James Davinport
James Davinport

Reputation: 287

How to transform a txt file into a parquet file and load it into a hdfs table-pyspark

I have a text file that I am trying to convert to a parquet file and then load it into a hive table by write it to it's hdfs path. Everything runs but the table shows no values.

Here is my code:

#Create my table
spark.sql("create  external table if not exists table1 ( c0 string, c1 string, c2 string)  STORED AS parquet LOCATION 'hdfs://hadoop_data/hive/table1'")

hdfs="hdfs://hadoop_data/hive/table1/output.parquet"

#Read my data file
e=spark.read.text("/home/path/sample_txt_files/sample5.txt")

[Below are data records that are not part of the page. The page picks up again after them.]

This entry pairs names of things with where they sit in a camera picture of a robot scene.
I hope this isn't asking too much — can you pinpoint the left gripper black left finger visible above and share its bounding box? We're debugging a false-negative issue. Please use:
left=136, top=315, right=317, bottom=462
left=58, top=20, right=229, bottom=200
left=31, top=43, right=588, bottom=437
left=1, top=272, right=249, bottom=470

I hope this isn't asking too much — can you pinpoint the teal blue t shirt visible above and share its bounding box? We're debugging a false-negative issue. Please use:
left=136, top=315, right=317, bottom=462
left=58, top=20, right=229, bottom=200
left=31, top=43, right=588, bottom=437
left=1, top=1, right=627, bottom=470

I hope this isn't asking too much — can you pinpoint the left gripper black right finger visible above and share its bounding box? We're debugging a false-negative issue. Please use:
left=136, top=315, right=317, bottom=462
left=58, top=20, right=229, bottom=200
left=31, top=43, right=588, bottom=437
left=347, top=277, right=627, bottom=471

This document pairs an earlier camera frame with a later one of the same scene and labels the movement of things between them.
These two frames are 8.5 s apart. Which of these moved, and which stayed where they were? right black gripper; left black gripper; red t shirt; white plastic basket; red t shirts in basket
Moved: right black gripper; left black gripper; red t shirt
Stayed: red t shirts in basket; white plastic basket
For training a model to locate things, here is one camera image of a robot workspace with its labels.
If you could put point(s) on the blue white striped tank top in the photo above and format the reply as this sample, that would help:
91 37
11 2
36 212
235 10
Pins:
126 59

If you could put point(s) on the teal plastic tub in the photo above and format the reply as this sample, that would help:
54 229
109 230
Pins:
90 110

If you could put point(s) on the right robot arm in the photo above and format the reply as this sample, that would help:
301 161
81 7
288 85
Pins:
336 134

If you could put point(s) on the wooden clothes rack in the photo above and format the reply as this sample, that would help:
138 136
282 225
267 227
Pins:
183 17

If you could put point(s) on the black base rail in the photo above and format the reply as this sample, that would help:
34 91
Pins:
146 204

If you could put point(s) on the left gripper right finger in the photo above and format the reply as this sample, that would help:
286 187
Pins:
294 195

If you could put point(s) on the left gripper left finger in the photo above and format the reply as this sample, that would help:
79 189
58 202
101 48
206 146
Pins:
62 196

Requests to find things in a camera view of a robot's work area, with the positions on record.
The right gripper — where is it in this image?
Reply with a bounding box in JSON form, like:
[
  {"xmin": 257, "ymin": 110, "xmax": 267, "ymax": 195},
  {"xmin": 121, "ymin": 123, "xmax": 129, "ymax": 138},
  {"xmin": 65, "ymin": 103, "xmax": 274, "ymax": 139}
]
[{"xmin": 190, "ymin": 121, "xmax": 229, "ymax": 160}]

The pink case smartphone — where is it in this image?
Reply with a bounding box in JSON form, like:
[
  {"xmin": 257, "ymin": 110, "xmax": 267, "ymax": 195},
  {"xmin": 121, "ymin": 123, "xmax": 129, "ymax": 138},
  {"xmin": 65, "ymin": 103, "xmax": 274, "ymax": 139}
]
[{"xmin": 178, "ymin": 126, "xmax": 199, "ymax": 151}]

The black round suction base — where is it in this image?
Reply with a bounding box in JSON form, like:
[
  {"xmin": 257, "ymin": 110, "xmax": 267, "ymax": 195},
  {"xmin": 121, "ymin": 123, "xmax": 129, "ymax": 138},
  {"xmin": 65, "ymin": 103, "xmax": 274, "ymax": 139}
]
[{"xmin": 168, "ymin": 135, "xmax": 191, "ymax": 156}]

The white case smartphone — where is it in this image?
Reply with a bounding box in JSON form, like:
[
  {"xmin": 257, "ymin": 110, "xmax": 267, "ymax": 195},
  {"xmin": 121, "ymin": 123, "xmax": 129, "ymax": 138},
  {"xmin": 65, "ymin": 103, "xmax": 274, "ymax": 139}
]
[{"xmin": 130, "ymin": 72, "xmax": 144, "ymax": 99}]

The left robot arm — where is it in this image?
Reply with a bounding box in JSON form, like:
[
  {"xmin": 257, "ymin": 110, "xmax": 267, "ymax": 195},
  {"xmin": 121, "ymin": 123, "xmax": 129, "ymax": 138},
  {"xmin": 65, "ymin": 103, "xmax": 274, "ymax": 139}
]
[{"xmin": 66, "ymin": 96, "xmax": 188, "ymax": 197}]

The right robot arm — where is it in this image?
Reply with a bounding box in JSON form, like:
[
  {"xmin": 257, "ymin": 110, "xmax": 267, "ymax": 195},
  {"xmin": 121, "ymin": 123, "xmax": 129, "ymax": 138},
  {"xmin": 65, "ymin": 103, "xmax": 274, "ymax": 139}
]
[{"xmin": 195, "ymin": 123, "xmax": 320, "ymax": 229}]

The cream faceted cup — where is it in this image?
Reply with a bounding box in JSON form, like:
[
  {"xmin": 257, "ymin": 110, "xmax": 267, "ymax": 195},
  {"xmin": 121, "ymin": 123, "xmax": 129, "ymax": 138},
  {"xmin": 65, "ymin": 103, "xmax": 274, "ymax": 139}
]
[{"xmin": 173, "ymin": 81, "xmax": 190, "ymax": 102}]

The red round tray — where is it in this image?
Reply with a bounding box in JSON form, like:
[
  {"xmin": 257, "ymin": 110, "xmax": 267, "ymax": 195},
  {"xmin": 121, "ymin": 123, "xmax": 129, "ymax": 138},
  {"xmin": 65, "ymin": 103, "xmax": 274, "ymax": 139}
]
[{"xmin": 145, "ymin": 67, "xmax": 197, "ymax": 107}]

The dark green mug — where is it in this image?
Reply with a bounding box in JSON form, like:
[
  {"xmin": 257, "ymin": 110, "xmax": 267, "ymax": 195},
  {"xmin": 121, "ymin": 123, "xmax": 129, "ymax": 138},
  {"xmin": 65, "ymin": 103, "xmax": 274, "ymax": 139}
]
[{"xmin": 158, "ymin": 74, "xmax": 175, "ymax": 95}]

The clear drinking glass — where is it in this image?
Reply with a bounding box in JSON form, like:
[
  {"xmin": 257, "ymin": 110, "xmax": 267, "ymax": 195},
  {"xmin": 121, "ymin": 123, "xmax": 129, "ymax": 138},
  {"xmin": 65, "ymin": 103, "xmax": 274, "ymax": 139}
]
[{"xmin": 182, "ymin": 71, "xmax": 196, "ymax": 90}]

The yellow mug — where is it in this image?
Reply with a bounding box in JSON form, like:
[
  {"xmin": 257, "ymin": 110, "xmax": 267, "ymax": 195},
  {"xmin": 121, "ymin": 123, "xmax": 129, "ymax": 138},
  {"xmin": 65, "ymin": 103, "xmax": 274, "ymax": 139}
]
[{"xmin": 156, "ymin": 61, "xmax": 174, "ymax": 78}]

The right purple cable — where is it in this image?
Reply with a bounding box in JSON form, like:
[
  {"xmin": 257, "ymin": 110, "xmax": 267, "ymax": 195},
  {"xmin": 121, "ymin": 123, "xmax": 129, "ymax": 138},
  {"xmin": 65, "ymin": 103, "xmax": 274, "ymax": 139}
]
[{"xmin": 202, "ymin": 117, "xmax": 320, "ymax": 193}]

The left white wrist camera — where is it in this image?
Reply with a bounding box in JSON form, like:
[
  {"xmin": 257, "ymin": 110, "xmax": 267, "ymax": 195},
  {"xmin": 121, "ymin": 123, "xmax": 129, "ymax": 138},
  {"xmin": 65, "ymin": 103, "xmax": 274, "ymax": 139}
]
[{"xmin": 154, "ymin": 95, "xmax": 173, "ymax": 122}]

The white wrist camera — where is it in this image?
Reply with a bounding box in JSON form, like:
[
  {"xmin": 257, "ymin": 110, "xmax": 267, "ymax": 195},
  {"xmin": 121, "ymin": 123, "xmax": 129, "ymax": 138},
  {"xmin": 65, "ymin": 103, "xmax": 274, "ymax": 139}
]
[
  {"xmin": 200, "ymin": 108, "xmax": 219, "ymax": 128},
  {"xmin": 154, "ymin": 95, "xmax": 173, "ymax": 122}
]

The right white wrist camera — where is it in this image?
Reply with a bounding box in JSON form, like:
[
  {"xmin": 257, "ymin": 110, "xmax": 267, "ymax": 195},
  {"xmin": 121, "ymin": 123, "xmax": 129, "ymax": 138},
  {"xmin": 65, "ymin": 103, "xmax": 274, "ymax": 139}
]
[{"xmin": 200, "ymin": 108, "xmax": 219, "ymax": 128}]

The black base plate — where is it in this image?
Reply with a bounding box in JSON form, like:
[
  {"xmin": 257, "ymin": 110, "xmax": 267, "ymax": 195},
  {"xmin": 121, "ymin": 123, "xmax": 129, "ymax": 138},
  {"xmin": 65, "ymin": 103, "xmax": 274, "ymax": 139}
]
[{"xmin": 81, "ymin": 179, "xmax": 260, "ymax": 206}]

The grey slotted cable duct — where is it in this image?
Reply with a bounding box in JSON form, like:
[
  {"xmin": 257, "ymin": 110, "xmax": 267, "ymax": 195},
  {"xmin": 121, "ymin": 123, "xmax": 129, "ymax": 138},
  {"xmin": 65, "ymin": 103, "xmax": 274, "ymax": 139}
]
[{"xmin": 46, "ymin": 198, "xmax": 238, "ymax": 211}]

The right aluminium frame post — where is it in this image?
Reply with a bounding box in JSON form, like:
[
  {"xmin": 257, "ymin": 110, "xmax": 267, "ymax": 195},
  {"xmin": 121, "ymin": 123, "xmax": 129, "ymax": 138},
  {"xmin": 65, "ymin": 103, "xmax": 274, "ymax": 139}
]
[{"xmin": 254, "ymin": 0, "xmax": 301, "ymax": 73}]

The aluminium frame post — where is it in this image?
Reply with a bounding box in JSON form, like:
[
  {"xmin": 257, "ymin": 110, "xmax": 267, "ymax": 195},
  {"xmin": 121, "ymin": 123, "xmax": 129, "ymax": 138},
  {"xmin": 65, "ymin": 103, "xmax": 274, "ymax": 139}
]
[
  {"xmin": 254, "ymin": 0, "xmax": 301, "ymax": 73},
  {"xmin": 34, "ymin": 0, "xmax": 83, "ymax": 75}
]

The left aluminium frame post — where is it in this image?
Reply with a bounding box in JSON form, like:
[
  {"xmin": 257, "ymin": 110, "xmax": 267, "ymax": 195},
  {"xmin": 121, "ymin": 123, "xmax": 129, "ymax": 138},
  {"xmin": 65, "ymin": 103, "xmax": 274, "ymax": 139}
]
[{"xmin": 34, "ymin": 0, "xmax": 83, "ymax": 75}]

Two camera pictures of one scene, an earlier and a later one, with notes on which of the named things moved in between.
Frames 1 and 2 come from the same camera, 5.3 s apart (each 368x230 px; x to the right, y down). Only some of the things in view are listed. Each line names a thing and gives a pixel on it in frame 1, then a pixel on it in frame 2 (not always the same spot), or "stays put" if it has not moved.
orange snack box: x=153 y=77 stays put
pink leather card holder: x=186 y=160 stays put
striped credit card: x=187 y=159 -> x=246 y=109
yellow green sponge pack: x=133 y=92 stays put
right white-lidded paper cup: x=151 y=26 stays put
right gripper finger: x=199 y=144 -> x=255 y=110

#Write it to hdfs table as a parquet file
e.write.parquet("hdfs")

Everything runs but when I check the contents of the table by select * from table1, no values are there:

txt fi

The content in the sample5.txt file goes like this:

ID,Name,Age
1,James,15

Content inside the .parqeut file enter image description here

Any ideas or suggestion as to why no data is showing in the table?

Upvotes: 1

Views: 13188

Answers (2)

notNull
notNull

Reputation: 31460

Did u tried to set these parameters in hive shell as you are writing hdfs://hadoop_data/hive/table1/output.parquet directory but table is created on hdfs://hadoop_data/hive/table1/. As you are writing output.parquet nested directory.

SET hive.mapred.supports.subdirectories=TRUE;
SET mapred.input.dir.recursive=TRUE;

And then check are u able to see data from hive table.

(or)

Try to insert data into table directly using .insertInto function.

e.write.format("parquet").insertInto("default.table1")

UPDATE:

As you are reading text file even though if you have 3 columns spark reads as one column(value).

e=spark.read.text("/home/path/sample_txt_files/sample5.txt") //returns dataframe

f=e.withColumn("c0",split(col("value"),",")(0)).withColumn("c1",split(col("value"),",")(1)).withColumn("c2",split(col("value"),",")(2)).drop("value") //split the column and extract data

f.write.format("parquet").insertInto("default.table1")

In case if you have csv file (or) any other delimiter file use spark.read.csv() with options to read the file.

Upvotes: 2

E.ZY.
E.ZY.

Reputation: 725

I would check the underlying parquet data type comparing to your hive schema.
being said, the id, name, age are both string in hive table. but when you write out the parquet, the data type of id and age might be int instead of string.